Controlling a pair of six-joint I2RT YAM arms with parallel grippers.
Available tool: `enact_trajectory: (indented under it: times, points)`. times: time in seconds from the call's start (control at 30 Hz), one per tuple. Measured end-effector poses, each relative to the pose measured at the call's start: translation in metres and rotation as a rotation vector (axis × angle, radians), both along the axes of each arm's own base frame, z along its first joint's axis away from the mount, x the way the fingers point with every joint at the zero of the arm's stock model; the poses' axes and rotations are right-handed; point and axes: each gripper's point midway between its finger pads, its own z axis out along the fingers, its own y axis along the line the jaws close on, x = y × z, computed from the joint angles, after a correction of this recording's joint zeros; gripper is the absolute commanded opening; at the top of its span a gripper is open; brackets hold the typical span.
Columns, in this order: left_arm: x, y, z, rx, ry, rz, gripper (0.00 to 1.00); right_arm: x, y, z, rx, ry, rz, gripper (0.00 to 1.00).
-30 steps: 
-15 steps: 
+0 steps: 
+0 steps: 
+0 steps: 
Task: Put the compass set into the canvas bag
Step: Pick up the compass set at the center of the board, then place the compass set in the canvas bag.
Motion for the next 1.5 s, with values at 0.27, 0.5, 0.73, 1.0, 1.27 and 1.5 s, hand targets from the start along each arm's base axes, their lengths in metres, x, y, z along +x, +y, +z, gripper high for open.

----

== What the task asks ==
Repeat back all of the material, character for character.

== Solution to the problem ==
Controlling a pair of six-joint I2RT YAM arms with parallel grippers.
Available tool: `enact_trajectory: (indented under it: times, points)`. times: time in seconds from the call's start (control at 30 Hz), one per tuple. Measured end-effector poses, each relative to the pose measured at the call's start: translation in metres and rotation as a rotation vector (axis × angle, radians), both along the axes of each arm's own base frame, z along its first joint's axis away from the mount, x the way the fingers point with every joint at the zero of the arm's stock model; the poses' axes and rotations are right-handed; point and axes: each gripper's point midway between its finger pads, its own z axis out along the fingers, its own y axis along the line the jaws close on, x = y × z, computed from the joint angles, after a correction of this recording's joint zeros; gripper is the absolute commanded opening; at the top of its span a gripper is open; brackets hold the typical span.
Columns, in this order: left_arm: x, y, z, rx, ry, rz, gripper (0.00 to 1.00); right_arm: x, y, z, rx, ry, rz, gripper (0.00 to 1.00).
-30 steps: 
-15 steps: 
+0 steps: 
+0 steps: 
+0 steps: 
Task: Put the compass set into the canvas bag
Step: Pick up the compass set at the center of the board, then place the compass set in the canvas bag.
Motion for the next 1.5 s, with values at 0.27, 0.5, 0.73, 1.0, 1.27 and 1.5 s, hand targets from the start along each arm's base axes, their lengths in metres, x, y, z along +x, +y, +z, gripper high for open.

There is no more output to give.